Building new Site.com sites is no longer the right path; the actual operational task in 2026 is migrating an existing Site.com site to Experience Cloud. The migration is a rebuild rather than an export-import: you recreate the site in Experience Builder, point your custom domain at the new endpoint, and set up redirects for any URL paths that change. The work is mostly straightforward but the scope is per-site, so plan it as a sequence of quarter-long projects rather than one big-bang cutover across every site at once, and stage the order by traffic, business risk, and dependency on ISV-shipped components.
- Inventory the existing Site.com site
Document every page in the existing Site.com site: page title, URL path, page-level components, data bindings (which Salesforce objects feed the page), custom Visualforce or Apex extensions, and any external integrations. Capture screenshots of each page in the existing branding so the rebuild has a visual reference. Also note the current SEO performance, any tracked KPIs, and the user populations who depend on the site. This inventory is the source of truth for the migration scope and the comparison baseline you use to confirm the rebuild matches the original before cutover.
- Build the equivalent site in Experience Cloud
From Setup, All Sites, click New, pick the LWR template for a modern microsite or the Aura template if you need legacy customization. Set the site name, the URL prefix, and the timezone. In Experience Builder, recreate the page structure from the inventory, drag in equivalent Lightning Web Components for each Site.com component, and bind them to the same Salesforce records. Use the design tokens to match the original branding. Build the pages in order of traffic so the highest-value pages get the most QA time before cutover.

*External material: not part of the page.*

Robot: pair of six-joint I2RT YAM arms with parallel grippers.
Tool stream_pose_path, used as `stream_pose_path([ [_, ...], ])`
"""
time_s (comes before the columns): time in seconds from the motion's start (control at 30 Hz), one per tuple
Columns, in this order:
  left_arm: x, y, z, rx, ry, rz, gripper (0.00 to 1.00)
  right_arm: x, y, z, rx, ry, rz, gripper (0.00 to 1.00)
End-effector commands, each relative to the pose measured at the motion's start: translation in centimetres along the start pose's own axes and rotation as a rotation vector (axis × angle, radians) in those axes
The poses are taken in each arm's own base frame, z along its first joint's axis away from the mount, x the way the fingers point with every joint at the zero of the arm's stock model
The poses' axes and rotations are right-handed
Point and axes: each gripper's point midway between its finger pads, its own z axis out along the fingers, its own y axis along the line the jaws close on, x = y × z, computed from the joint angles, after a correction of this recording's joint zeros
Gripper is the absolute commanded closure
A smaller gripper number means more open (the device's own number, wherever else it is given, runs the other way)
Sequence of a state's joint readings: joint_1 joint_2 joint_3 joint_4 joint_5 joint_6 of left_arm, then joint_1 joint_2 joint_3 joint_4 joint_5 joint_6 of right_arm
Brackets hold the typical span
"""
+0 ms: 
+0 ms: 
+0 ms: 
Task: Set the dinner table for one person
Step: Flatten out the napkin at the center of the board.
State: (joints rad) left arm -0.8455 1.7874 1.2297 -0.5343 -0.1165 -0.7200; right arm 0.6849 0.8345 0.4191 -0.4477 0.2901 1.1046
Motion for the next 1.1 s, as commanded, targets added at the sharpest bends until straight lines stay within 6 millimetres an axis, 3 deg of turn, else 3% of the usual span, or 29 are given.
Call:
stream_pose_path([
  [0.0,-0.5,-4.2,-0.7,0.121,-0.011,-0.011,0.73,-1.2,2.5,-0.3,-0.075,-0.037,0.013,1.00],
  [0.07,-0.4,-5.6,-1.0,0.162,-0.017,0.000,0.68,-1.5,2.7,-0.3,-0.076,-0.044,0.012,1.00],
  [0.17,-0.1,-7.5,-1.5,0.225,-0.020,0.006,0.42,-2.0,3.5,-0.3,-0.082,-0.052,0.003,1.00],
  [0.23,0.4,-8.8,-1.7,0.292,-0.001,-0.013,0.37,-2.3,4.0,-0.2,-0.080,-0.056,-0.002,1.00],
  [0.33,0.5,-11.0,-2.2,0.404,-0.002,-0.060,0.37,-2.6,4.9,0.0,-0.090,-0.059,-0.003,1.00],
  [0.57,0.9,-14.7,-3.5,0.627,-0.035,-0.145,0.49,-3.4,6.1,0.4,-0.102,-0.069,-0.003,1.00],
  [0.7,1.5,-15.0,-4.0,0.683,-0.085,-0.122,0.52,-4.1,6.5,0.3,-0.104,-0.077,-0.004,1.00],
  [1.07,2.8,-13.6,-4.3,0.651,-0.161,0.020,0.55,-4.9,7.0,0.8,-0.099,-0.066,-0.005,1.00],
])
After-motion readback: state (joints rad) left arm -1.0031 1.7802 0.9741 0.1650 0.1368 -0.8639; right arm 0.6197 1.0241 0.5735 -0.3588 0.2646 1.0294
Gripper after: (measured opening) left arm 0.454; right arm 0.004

- Set up redirects for changed URL paths
Every URL that changes between Site.com and Experience Cloud needs a 301 redirect. List the old paths and the new paths in a spreadsheet, then implement the redirects either through Salesforce Site redirect rules or through Experience Cloud URL routing configuration. Test each redirect manually before going live. SEO link equity depends on these redirects staying in place for at least a year, so document them in the org knowledge base. Search Console will report any 404s that show up after cutover, so monitor it daily for the first two weeks post-migration.
- Cut over DNS and decommission Site.com
On the day of cutover, repoint the CNAME from the Site.com endpoint to the Experience Cloud endpoint, confirm the TLS certificate validates against the new domain, and run smoke tests across all pages. Keep the old Site.com site live for 30 to 60 days as a fallback in case rollback is needed. Once the new site has been stable for a quarter and SEO traffic has normalized, deactivate the Site.com site through Setup and archive the metadata. Update internal documentation and any third-party integrations that referenced the old URL.
- There is no automated Site.com to Experience Cloud migration tool. The migration is a manual rebuild; budget for it as a quarter-long project per site, not a weekend cutover.
- Site.com is in maintenance mode. Security patches still ship; new components and design improvements do not. Building new functionality on Site.com is a dead end you will have to redo on Experience Cloud later.
- Custom Visualforce pages and Apex extensions used by Site.com pages have to be rewritten as Lightning Web Components for Experience Cloud, since Aura and LWR do not embed Visualforce the same way.
- DNS cutover is the riskiest step. Schedule it for a low-traffic window, validate the TLS certificate before flipping the CNAME, and keep the old endpoint live for 30 to 60 days as a fallback for rollback.
- ISV-supplied managed packages may include Site.com pages. You cannot migrate those pieces yourself; wait for the ISV to publish an Experience Cloud equivalent or replace the package entirely.